Tennessee Education Association

Great Public Schools for All Students


Students counting on us as we start another atypical year

By TEA Executive Director Terrance Gibson | Excitement, eagerness, anticipation and joy are all typical feelings that educators across the country experience annually as summer winds down and we usher in a new school year.

Educators meet the start of each school year with a renewed sense of commitment to our students, the communities we serve and our profession.

The excitement of pulling classroom materials together or organizing workspaces is coupled with our eagerness to see how former students have grown, welcoming new ones and our enthusiasm to try new strategies and pedagogical approaches.

Unfortunately, we are once again facing a start to a new school year that will be anything but typical.

Regardless of the world’s irregularities or the inconsistencies in educational environments, educators will press on as the school year kicks off.

As students return, educators have stressed the need for focus on the whole child. This must be done with care, attention, resilience and hard work as we serve the students who have endured so much over the past year.

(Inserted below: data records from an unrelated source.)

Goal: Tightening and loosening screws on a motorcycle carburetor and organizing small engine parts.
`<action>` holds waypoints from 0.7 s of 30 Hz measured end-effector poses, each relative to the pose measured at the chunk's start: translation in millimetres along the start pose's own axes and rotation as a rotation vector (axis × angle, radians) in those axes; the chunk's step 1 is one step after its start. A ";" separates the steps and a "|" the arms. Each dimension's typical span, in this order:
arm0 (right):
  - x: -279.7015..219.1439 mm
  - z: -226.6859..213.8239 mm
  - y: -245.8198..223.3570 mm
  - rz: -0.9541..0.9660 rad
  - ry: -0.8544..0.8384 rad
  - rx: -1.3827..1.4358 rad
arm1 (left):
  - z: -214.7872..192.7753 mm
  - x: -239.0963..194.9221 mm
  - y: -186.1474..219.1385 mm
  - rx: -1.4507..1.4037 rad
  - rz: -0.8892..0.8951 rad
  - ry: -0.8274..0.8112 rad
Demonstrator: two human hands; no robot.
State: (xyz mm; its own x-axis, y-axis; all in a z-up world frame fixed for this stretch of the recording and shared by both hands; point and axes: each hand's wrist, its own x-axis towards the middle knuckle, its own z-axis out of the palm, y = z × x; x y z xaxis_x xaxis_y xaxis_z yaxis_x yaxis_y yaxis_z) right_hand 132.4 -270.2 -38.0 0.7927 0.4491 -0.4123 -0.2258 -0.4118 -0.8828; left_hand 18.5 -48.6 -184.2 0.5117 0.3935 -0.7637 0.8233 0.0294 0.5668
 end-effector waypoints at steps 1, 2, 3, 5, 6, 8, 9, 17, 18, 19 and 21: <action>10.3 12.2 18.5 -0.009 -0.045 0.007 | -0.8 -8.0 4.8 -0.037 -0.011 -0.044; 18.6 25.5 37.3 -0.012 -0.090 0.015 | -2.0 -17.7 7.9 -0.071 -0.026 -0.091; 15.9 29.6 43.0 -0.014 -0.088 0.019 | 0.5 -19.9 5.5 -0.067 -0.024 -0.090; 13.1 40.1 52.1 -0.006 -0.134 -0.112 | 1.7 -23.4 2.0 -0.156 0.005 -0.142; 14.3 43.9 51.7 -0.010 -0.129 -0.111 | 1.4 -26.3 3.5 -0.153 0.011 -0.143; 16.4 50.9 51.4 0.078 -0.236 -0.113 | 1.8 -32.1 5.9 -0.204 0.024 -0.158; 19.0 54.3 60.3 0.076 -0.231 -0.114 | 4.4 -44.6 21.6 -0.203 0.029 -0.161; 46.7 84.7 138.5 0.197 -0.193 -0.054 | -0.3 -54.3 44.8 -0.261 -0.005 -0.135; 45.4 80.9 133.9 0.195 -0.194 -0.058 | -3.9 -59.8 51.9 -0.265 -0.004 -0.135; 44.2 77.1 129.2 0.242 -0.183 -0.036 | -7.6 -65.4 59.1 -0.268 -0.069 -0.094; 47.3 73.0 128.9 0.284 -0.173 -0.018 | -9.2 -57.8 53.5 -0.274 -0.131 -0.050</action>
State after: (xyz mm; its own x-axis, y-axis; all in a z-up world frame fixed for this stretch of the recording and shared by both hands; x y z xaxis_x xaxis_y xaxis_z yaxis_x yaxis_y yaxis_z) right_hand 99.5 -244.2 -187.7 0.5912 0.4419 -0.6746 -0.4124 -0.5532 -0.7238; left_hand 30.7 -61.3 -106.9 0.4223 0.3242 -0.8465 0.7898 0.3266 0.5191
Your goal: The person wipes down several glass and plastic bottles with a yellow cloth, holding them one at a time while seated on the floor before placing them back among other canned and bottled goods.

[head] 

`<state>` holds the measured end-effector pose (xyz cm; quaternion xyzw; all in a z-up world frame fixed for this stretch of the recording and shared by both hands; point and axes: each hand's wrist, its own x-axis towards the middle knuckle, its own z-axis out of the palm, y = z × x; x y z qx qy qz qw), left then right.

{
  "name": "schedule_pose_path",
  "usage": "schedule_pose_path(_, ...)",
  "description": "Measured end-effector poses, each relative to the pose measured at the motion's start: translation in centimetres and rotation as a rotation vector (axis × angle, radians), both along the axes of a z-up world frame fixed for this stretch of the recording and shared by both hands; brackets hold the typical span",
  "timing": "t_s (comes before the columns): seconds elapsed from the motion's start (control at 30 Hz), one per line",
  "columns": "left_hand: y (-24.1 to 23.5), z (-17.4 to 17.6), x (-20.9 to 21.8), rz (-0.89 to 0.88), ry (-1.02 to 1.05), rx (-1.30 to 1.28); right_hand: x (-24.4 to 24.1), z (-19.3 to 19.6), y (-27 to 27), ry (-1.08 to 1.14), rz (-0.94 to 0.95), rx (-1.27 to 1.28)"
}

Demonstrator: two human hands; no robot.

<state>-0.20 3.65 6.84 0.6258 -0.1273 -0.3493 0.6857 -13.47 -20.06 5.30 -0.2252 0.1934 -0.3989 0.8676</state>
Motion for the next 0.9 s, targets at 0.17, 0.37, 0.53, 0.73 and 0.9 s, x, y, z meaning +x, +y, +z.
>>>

We must engage policymakers and hold all stakeholders accountable as we create supports to address trauma and the inconsistent learning environments students experienced last school year.

As we start school, districts across our state will be completing plans to use billions of federal dollars to help public schools recover from the impacts of the pandemic. Under the American Rescue Plan (ARP) this looks to be the most federal money poured into public education since Race to the Top. ARP provides more than $170.3 billion for K-12 schools, higher education and related programs under the U.S. Department of Education, including $122.8 billion for the Elementary and Secondary School Education Relief Fund (ESSER).

Tennessee will receive an estimated $2.5 billion in ESSER funds and an estimated $700 million in higher education emergency relief funds. TEA and all local affiliates must continue to work to leverage this opportunity for schools and members. Read more on pages 1 and 8 of this publication about the resources TEA staff have provided to assist local affiliates as they engage with their district administrators who must submit LEA plans to TDOE by August 27. LEAs have a great opportunity to use these unprecedented funds to add supports to address student trauma, the digital divide, poverty relief and notable resource gaps experienced by our communities.

Educators will also find important policy and legislative changes TEA won for our members this past spring and summer. The state salary wins, teacher evaluation relief, and new licensure flexibilities are just a few of the reasons why potential members are attracted to our TEA and must be asked to join.

Though we don’t pick our students, being educators is the calling we chose to make a difference. No matter who shows up at the start of school, TEA members are committed to giving them the best of us.

We must continue to promote the association mission, advocate for our students, and lead in our professional practice.